══ EXTRACTED INFORMATION ══
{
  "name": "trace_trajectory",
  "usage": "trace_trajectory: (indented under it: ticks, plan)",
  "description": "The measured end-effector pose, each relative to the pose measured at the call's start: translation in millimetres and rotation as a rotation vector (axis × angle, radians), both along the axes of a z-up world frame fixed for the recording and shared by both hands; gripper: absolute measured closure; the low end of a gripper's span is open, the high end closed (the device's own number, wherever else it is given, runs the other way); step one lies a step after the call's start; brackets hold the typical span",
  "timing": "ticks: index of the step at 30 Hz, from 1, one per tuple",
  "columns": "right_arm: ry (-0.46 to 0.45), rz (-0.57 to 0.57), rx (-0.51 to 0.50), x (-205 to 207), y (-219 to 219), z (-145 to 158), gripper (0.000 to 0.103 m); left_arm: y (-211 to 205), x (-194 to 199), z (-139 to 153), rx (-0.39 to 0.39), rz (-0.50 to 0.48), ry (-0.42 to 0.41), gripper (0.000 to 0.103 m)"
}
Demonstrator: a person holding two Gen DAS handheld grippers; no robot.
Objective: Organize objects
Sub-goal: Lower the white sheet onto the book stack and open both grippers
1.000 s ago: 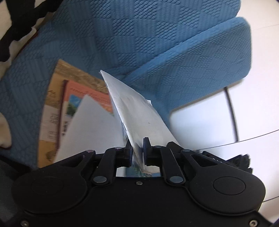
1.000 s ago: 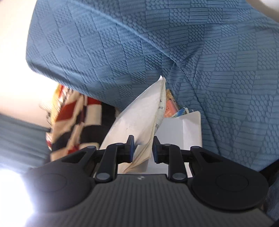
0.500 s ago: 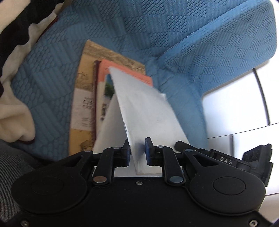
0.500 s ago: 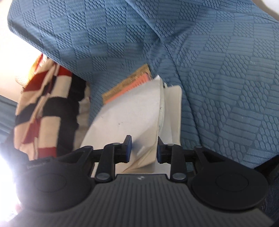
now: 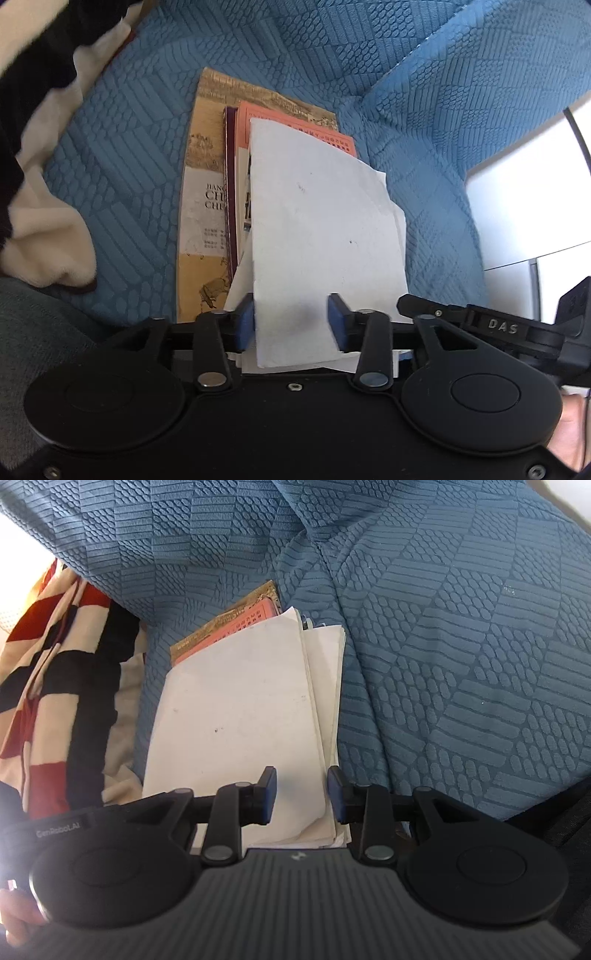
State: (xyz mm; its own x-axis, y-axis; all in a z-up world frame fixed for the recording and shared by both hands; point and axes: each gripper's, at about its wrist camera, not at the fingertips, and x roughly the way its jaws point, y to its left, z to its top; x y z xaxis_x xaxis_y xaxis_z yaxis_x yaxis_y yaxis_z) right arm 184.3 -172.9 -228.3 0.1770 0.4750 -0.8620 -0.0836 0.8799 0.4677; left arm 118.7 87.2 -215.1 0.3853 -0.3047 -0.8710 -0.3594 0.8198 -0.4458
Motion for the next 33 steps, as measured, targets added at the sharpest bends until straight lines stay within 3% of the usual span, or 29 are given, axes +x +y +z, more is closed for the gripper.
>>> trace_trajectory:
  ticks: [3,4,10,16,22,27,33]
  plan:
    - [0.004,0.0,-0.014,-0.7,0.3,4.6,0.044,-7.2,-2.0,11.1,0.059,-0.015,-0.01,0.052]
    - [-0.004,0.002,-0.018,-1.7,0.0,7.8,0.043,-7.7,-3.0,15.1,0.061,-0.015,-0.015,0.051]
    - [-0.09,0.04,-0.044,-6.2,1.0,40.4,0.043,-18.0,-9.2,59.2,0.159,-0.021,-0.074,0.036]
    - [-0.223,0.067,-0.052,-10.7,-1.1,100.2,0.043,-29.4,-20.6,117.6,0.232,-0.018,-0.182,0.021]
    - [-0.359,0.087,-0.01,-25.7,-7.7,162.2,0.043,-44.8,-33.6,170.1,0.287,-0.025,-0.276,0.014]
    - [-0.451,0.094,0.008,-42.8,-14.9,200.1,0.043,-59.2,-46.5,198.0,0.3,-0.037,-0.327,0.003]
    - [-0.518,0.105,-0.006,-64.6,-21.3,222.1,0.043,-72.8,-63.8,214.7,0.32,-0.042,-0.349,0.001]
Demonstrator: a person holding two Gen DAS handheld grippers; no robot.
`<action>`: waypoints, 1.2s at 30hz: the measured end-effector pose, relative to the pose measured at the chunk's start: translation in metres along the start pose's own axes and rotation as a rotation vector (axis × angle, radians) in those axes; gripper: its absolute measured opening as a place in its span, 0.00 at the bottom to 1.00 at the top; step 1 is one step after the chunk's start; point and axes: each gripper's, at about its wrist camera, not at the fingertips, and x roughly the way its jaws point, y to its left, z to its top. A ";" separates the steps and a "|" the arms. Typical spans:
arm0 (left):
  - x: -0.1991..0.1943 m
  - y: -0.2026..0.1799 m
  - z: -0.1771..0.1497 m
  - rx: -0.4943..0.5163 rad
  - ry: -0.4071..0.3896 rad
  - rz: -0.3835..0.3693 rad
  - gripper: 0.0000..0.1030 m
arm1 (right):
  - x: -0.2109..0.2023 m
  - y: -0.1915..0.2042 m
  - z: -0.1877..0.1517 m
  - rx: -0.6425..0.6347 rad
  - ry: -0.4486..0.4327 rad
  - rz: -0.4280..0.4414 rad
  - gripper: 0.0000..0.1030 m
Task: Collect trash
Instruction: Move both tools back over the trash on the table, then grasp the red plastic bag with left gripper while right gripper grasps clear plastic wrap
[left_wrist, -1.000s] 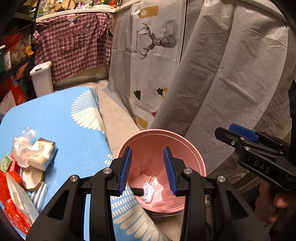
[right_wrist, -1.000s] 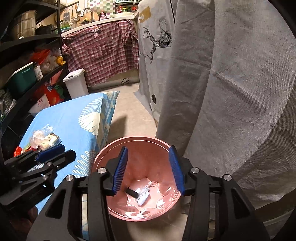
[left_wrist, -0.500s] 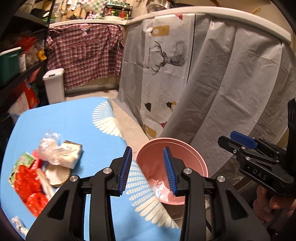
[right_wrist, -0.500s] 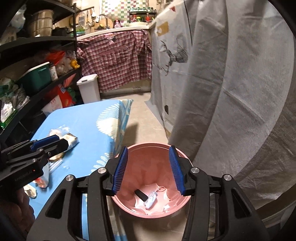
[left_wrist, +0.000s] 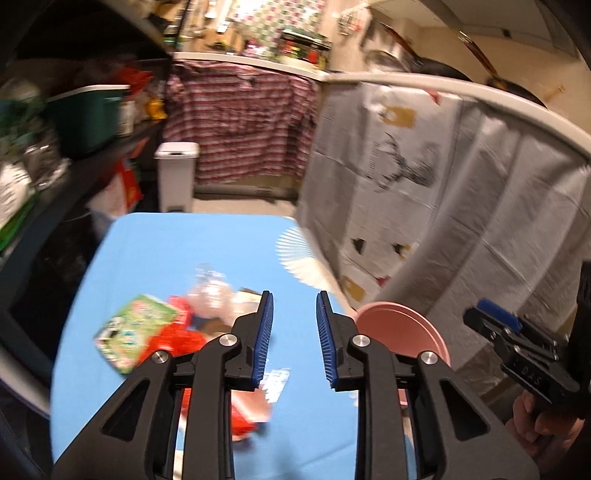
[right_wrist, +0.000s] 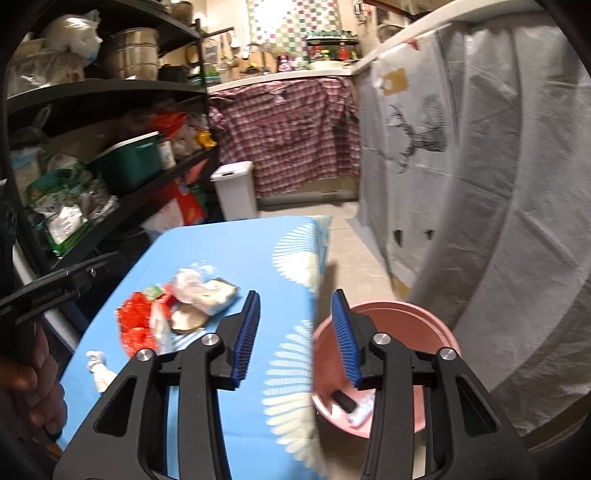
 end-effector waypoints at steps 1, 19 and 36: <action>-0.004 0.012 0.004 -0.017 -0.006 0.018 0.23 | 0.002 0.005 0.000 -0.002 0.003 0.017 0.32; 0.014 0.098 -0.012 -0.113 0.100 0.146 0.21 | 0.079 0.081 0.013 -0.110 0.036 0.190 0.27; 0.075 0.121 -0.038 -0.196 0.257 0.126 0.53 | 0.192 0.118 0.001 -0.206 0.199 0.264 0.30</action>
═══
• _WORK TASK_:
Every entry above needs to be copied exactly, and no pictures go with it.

• _TASK RESULT_:
{
  "name": "trace_trajectory",
  "usage": "trace_trajectory: (indented under it: ticks, plan)",
  "description": "The measured end-effector pose, each relative to the pose measured at the call's start: translation in millimetres and rotation as a rotation vector (axis × angle, radians), both along the axes of a z-up world frame fixed for the recording and shared by both hands; gripper: absolute measured closure; the low end of a gripper's span is open, the high end closed (the device's own number, wherever else it is given, runs the other way); step one lies a step after the call's start; brackets hold the typical span",
  "timing": "ticks: index of the step at 30 Hz, from 1, one per tuple",
  "columns": "right_arm: ry (-0.46 to 0.45), rz (-0.57 to 0.57), rx (-0.51 to 0.50), x (-205 to 207), y (-219 to 219), z (-145 to 158), gripper (0.000 to 0.103 m); left_arm: y (-211 to 205), x (-194 to 199), z (-139 to 153), rx (-0.39 to 0.39), rz (-0.50 to 0.48), ry (-0.42 to 0.41), gripper (0.000 to 0.103 m)"
}
Demonstrator: a person holding two Gen DAS handheld grippers; no robot.
Objective: Organize objects
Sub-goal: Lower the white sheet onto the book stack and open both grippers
1.000 s ago: 
1.000 s ago: 
0.500 s ago: 
0.500 s ago: 
now: 
State: (xyz mm; its own x-axis, y-axis; all in a z-up world frame fixed for the recording and shared by both hands; point and axes: each gripper's, at about its wrist camera, not at the fingertips, and x roughly the way its jaws point, y to its left, z to its top; x y z xaxis_x xaxis_y xaxis_z yaxis_x yaxis_y yaxis_z) right arm 184.3 -172.9 -228.3 0.1770 0.4750 -0.8620 -0.0836 0.8799 0.4677; left arm 118.7 87.2 -215.1 0.3853 -0.3047 -0.8710 -0.3594 0.8198 -0.4458
Motion for the next 33 steps, as measured, targets added at the sharpest bends until straight lines stay within 3% of the usual span, or 29 are given, axes +x +y +z, more is closed for the gripper.
>>> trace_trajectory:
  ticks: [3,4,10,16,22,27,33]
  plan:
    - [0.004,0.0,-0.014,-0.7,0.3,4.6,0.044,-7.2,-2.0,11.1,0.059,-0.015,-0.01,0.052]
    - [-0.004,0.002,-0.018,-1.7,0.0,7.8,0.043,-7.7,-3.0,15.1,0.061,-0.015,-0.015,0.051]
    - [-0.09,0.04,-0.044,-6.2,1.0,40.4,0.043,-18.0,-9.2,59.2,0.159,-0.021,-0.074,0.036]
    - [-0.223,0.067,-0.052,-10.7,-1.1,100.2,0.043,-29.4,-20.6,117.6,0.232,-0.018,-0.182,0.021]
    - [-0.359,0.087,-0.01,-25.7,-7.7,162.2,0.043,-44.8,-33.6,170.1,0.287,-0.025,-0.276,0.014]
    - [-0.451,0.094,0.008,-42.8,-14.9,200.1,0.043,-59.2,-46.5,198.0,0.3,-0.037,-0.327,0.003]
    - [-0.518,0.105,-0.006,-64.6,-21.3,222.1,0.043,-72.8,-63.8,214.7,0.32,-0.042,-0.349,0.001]
Demonstrator: a person holding two Gen DAS handheld grippers; no robot.
`<action>`: waypoints, 1.2s at 30hz: the measured end-effector pose, relative to the pose measured at the chunk's start: translation in metres along the start pose's own axes and rotation as a rotation vector (axis × angle, radians) in those axes; gripper: its absolute measured opening as a place in its span, 0.00 at the bottom to 1.00 at the top; step 1 is one step after the chunk's start; point and axes: each gripper's, at about its wrist camera, not at the fingertips, and x roughly the way its jaws point, y to its left, z to its top. A ";" separates the steps and a "|" the arms. Typical spans:
arm0 (left):
  - x: -0.1991..0.1943 m
  - y: -0.2026..0.1799 m
  - z: -0.1771..0.1497 m
  - rx: -0.4943..0.5163 rad
  - ry: -0.4071..0.3896 rad
  - rz: -0.3835..0.3693 rad
  - gripper: 0.0000..0.1030 m
arm1 (right):
  - x: -0.2109..0.2023 m
  - y: -0.1915..0.2042 m
  - z: -0.1877..0.1517 m
  - rx: -0.6425..0.6347 rad
  - ry: -0.4486..0.4327 rad
  - rz: -0.4280..0.4414 rad
  - gripper: 0.0000..0.1030 m
Task: Collect trash
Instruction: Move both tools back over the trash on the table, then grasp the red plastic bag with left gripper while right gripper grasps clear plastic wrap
[left_wrist, -1.000s] 
[right_wrist, -1.000s] 
[left_wrist, -0.500s] 
[right_wrist, -0.500s] 
[left_wrist, +0.000s] 
[right_wrist, +0.000s] 
 end-effector waypoints at steps 1, 19 and 36: <action>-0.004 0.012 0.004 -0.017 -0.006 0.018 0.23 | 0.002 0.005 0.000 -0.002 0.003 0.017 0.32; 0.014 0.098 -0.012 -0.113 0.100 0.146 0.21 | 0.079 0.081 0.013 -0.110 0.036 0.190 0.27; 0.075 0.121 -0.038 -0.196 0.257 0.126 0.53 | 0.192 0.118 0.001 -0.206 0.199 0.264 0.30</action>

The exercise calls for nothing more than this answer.